Timeline of the development of the dendritic cell-based cancer vaccines . DCs were first discovered in 1973. However, they were not successfully generated ex vivo until 1994. This allowed researchers to begin exploring the potential of DCs for therapeutic cancer vaccines. The first clinical study was performed in 1996 and involved the administration of immature DCs pulsed with tumor-specific idiotype protein to B-cell lymphoma patients. Two years later, DCs were pulsed with tumor lysate or MHC I peptide. By 1999, mature DCs were being explored, which included stimulating these DCs with IL-2. Subsequent studies revealed that immature DCs were tolerogenic, so researchers fully shifted to mature DCs. In the early 2000s, researchers continued to test different antigen-loading conditions and different antigens, including MHC I and II peptides and tumor-derived RNA. In the second half of the decade, researchers continued to refine antigen sourcing and loading while combining DC-based vaccines with additional treatments. These included depletion of regulatory immune cells, as well as combination with other therapies such as chemotherapy and IFN-γ. This focus on combination therapies and removing inhibitory cells has generally been maintained over the last few years. Recent studies have involved combining DC vaccines with stimulated T cells and using DC/tumor cell hybrid vaccines after stem cell transplant for hematological cancers

Conclusions and Future Directions

DCs have been used for cancer immunotherapy for the past 20 years with diverse clinical outcomes. In animal model studies, DCs have been effective at generating tumor antigen-specific cytotoxic T cells, which ultimately kill tumor cells and produce long-term survival. So far, data from human clinical trials has suggested that DC-based vaccines are safe, yet the clinical responses have been generally less impressive than in animal models. Even with these setbacks, the FDA approved the first therapeutic DC-based vaccine in 2010 (sipuleucel-T, Provenge®) for use in patients with asymptomatic or minimally symptomatic metastatic hormone-refractory prostate cancer [141, 157].
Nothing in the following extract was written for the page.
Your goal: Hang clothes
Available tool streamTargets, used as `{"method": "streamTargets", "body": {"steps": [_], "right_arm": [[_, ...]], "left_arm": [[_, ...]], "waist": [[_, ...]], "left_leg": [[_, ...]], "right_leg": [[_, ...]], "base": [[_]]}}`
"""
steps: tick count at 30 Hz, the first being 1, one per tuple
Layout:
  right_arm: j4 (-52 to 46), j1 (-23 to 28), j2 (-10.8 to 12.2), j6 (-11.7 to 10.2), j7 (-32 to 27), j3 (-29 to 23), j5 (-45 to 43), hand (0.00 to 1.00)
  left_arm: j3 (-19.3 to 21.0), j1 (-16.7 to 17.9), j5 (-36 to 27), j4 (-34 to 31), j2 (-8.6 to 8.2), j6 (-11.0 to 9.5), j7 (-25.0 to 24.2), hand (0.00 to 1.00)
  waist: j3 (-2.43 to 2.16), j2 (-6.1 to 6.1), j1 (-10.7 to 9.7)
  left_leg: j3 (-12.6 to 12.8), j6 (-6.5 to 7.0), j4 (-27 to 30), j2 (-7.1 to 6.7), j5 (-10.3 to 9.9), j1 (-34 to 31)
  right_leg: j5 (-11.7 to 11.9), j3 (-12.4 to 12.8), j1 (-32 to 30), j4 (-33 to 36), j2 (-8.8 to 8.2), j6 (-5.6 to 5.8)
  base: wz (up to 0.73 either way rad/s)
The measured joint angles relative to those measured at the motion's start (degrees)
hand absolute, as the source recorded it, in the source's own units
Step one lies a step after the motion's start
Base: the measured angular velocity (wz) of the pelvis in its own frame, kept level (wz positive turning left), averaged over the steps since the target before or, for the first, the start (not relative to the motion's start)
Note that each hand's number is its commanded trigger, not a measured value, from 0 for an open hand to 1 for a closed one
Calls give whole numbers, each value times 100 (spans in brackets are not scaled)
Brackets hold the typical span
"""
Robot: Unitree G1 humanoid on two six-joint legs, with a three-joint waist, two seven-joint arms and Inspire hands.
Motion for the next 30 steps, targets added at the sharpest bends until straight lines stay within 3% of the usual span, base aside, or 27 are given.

Researchers continue to make new discoveries that improve the efficacy of DC-based cancer vaccines. DC immunotherapy has inherent limitations due to the immunosuppressive environment in the tumor site. However, combination therapy with antibodies or other immunomodulating agents might play an important role for generating antigen-specific antitumor immunity. Hopefully, further optimization of these therapy regimens will result in improved clinical outcomes in patients.